#### [ASSIGNMENT]
Please restate, exactly as written, the lines running from the beginning of the material through the line that has "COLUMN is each" in it.

#### [INFORMATION SHOWN]
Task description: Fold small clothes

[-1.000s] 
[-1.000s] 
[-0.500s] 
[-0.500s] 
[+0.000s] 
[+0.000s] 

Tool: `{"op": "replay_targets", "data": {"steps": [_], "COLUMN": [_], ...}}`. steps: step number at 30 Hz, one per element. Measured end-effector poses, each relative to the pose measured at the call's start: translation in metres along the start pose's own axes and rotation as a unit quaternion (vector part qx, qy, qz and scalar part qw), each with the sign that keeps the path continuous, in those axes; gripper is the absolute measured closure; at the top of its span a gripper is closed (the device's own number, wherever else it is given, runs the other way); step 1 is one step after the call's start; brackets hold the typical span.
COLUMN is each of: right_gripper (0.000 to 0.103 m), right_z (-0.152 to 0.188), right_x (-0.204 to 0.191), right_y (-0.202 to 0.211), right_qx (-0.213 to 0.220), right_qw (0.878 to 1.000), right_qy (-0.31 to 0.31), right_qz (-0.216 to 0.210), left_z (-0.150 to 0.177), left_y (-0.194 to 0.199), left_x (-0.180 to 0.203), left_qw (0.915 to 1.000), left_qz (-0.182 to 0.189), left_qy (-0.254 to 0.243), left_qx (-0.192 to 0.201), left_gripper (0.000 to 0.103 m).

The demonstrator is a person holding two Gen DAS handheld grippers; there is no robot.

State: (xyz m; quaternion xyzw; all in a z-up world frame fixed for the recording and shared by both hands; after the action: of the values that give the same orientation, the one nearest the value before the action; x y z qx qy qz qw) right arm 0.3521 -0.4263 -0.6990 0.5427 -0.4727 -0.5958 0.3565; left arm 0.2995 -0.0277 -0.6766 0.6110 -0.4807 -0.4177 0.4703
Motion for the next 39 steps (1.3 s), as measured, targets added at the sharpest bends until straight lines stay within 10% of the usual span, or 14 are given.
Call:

#### [RESPONSE AREA]
Task description: Fold small clothes

[-1.000s] 
[-1.000s] 
[-0.500s] 
[-0.500s] 
[+0.000s] 
[+0.000s] 

Tool: `{"op": "replay_targets", "data": {"steps": [_], "COLUMN": [_], ...}}`. steps: step number at 30 Hz, one per element. Measured end-effector poses, each relative to the pose measured at the call's start: translation in metres along the start pose's own axes and rotation as a unit quaternion (vector part qx, qy, qz and scalar part qw), each with the sign that keeps the path continuous, in those axes; gripper is the absolute measured closure; at the top of its span a gripper is closed (the device's own number, wherever else it is given, runs the other way); step 1 is one step after the call's start; brackets hold the typical span.
COLUMN is each of: right_gripper (0.000 to 0.103 m), right_z (-0.152 to 0.188), right_x (-0.204 to 0.191), right_y (-0.202 to 0.211), right_qx (-0.213 to 0.220), right_qw (0.878 to 1.000), right_qy (-0.31 to 0.31), right_qz (-0.216 to 0.210), left_z (-0.150 to 0.177), left_y (-0.194 to 0.199), left_x (-0.180 to 0.203), left_qw (0.915 to 1.000), left_qz (-0.182 to 0.189), left_qy (-0.254 to 0.243), left_qx (-0.192 to 0.201), left_gripper (0.000 to 0.103 m).

This answer leaves nothing further to address.